Please refer to https://www.ietf.org/iesg/statement/discuss-criteria.html
for more information about IESG DISCUSS and COMMENT positions.


The document, along with other ballot positions, can be found here:
https://datatracker.ietf.org/doc/draft-ietf-pce-stateful-pce-auto-bandwidth/



----------------------------------------------------------------------
DISCUSS:
----------------------------------------------------------------------

This document seems generally useful, and thanks for it.  I think
there's a couple places where it's ambiguous or unclear, and hopefully
we can tighten up the language without needing extensive changes.

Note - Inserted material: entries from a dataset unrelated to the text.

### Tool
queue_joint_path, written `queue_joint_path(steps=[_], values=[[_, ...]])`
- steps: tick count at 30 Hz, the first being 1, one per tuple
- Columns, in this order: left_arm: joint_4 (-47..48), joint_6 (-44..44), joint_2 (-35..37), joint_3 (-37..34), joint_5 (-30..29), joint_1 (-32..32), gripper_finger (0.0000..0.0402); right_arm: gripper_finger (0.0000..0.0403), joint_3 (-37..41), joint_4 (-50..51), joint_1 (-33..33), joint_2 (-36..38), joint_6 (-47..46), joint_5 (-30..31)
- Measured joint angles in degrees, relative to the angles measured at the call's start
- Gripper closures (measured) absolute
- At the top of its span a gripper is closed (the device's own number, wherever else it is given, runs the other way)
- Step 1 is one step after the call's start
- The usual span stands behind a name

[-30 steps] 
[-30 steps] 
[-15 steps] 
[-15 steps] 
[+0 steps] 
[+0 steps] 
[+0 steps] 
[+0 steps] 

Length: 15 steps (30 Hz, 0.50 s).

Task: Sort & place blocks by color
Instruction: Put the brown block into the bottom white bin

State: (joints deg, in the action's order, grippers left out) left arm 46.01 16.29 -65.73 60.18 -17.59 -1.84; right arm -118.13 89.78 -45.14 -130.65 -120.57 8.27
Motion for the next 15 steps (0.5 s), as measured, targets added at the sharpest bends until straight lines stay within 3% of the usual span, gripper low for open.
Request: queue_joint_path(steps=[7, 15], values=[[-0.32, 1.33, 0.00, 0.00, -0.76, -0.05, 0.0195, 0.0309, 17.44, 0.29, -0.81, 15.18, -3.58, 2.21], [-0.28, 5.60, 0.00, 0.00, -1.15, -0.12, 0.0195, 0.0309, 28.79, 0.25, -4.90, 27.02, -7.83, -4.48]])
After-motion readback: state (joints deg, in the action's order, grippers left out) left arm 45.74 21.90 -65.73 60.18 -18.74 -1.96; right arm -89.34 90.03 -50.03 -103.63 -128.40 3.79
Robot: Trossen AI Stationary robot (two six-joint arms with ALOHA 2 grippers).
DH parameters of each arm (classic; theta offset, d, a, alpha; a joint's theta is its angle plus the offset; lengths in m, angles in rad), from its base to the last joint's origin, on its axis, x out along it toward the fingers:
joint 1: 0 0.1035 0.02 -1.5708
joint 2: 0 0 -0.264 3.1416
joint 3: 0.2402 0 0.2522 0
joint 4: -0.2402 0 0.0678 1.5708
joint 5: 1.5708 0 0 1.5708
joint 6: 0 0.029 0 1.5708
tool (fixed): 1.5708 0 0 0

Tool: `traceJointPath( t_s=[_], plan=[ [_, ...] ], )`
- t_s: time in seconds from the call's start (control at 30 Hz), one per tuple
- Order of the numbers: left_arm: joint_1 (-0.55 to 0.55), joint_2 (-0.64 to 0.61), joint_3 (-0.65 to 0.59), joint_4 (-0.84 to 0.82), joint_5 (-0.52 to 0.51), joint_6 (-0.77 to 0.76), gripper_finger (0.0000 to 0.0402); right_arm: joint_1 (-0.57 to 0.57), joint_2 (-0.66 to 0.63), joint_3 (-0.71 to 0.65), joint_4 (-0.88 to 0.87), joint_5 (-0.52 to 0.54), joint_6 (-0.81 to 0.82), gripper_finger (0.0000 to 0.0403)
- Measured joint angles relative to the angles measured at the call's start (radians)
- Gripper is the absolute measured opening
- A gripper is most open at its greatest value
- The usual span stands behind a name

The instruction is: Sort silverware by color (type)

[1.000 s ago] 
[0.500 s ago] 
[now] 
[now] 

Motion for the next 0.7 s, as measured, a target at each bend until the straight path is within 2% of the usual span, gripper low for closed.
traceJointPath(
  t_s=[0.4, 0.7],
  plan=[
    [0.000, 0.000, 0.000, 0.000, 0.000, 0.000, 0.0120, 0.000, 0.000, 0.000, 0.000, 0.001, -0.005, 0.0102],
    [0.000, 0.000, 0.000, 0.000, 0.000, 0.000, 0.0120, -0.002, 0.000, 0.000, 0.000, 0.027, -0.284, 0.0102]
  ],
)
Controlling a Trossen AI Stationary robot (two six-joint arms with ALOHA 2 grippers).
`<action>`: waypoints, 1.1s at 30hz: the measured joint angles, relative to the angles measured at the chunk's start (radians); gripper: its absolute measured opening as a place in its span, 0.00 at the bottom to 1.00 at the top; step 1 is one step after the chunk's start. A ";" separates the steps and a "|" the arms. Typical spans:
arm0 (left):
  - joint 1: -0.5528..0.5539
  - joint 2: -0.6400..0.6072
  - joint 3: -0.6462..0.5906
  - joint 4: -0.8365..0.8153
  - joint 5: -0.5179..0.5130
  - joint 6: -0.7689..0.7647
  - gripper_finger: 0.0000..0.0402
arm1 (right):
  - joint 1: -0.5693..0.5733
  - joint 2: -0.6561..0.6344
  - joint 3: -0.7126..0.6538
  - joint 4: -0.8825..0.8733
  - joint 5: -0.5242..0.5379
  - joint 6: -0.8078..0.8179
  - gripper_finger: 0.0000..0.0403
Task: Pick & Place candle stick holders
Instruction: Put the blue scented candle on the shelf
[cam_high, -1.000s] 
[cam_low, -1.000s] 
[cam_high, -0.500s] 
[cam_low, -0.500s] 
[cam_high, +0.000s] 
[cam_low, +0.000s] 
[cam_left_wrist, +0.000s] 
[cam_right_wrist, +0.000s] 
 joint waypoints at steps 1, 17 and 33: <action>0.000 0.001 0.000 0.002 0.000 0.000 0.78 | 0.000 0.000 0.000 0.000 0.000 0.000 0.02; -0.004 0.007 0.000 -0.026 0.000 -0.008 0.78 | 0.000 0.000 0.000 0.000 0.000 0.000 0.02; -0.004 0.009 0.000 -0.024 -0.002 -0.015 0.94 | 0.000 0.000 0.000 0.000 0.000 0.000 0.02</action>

There may be an internal inconsistency in Section 2.3's definitions
relating the Overflow-Count and the Overflow-Threshold: the description
of Overflow-Count reads as if it is a reported quantity, but the
description of Overflow-Threshold implies that Overflow-Count is a
configured parameter.  (Similarly for the Underflow- variants.)
Specifically, the sentence "[t]his value indicates how many times
consecutively, the percentage or absolute difference between the current
MaxAvgBw and the current bandwidth reservation of the LSP is greater
than or equal to the Overflow-Threshold value" uses the descriptive
verb "is" as opposed to a conditional such as "needs to be [...] in
order to [...]".

Section 5.2.3.2 says:

   If the percentage difference between the current MaxAvgBw and the
   current bandwidth reservation is greater than or less than or equal
   to the threshold percentage, the LSP bandwidth is adjusted to the
   current bandwidth demand (MaxAvgBw) (as long as the difference in the
   bandwidth is at least or above the Minimum-Threshold).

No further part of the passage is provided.